The Central Bank of Nigeria, CBN, has fixed commercial banks’ investment limit in Islamic bonds issued by state governments at 10 per cent of the total amount on offer.
The apex bank Director, Financial Markets Department, Angela Sere-Ejembi, said the CBN also fixed a maximum tenor of 10 years for the bonds.
Sere-Ejembi said:“In view of the need to foster financial system and economic growth and development, as well as complement the efforts of government at various levels, the CBN has approved “Guidelines for Granting Liquid Asset Status to Sukuk Instruments Issued by State Governments”, to enhance the diversification of sources of funding for development at the sub-national levels.”
She said financial deepening is gradually gaining ground in the Nigerian financial landscape with the introduction of new financial products, including non-interest financial instruments, to cater for the diverse financial needs of the populace and government at various levels.
The adoption of Sukuk issuance by state governments in Nigeria, as an alternative means of financing public expenditure, will contribute to the deepening of the financial system. In the same light, it is expected that other levels of government as well as interested supra-national financial organisations may get involved in Sukuk structuring at some time in the future.
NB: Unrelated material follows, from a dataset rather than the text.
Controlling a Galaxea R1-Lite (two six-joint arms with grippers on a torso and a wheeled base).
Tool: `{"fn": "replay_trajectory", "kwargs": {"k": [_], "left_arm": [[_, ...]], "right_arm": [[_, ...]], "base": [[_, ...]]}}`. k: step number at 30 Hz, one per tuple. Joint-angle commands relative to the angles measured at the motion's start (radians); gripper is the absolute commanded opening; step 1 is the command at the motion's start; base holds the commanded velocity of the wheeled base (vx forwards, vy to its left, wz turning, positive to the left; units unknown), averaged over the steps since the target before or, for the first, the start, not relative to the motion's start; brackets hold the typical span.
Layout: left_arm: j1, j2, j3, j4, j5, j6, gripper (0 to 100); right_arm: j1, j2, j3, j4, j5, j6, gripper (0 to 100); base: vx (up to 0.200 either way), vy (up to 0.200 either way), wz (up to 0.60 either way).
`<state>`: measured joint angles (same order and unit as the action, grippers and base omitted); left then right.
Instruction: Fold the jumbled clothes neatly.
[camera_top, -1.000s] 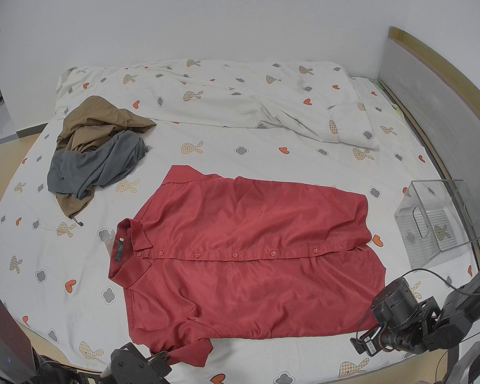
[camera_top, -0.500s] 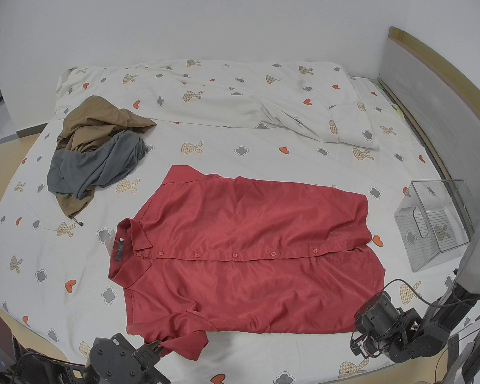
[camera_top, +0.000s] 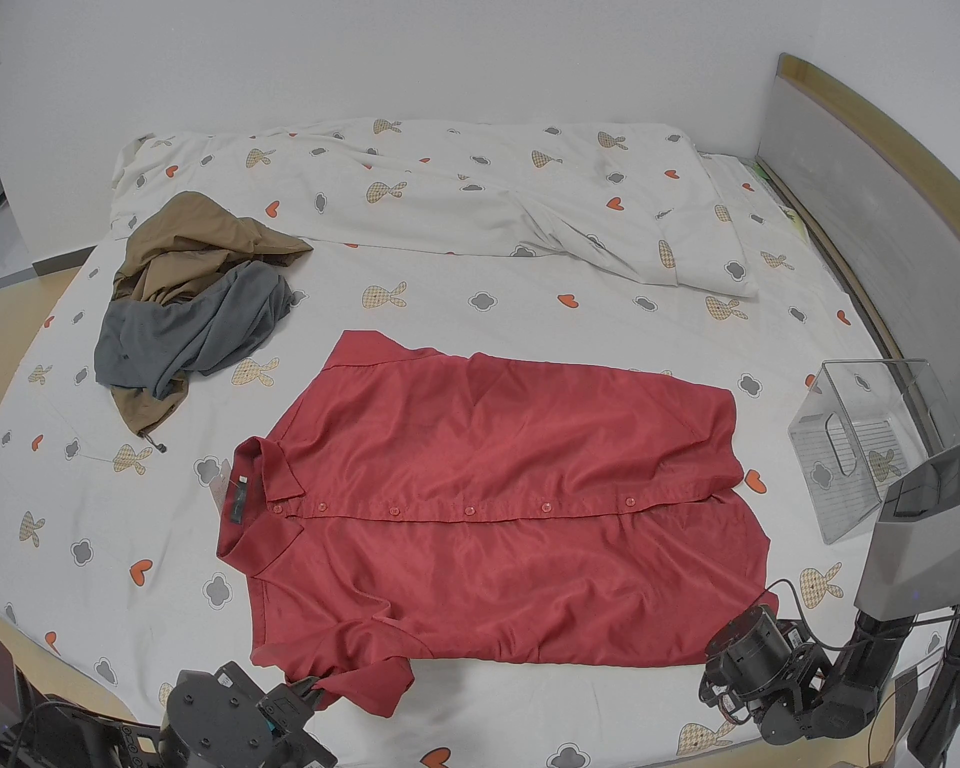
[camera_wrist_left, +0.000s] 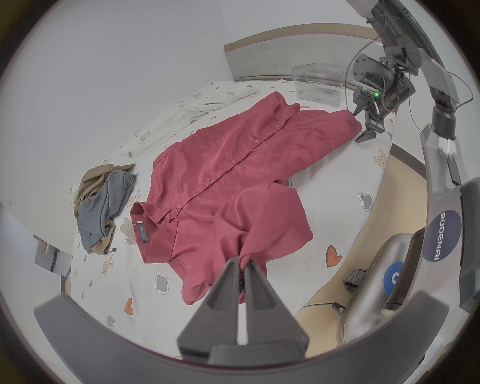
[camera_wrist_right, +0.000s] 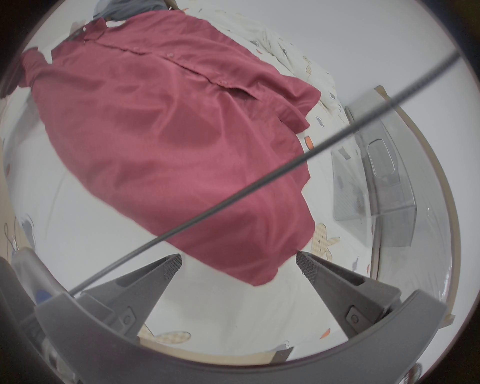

She said to ensure the sustainability of this development, the CBN has considered the need to enhance the quality of Sukuk instruments, by issuing these guidelines to provide for eligibility for the grant of liquidity status to Sukuk issued by state governments at its discount window as well as for the purpose of liquidity ratio computation. This will further deepen the market and promote investment and secondary market activities.
According to her, the Sukuk issuance shall be backed by a law enacted by the relevant House of Assembly, specifying that a sinking fund to be fully funded from the consolidated revenue fund account of the state be established.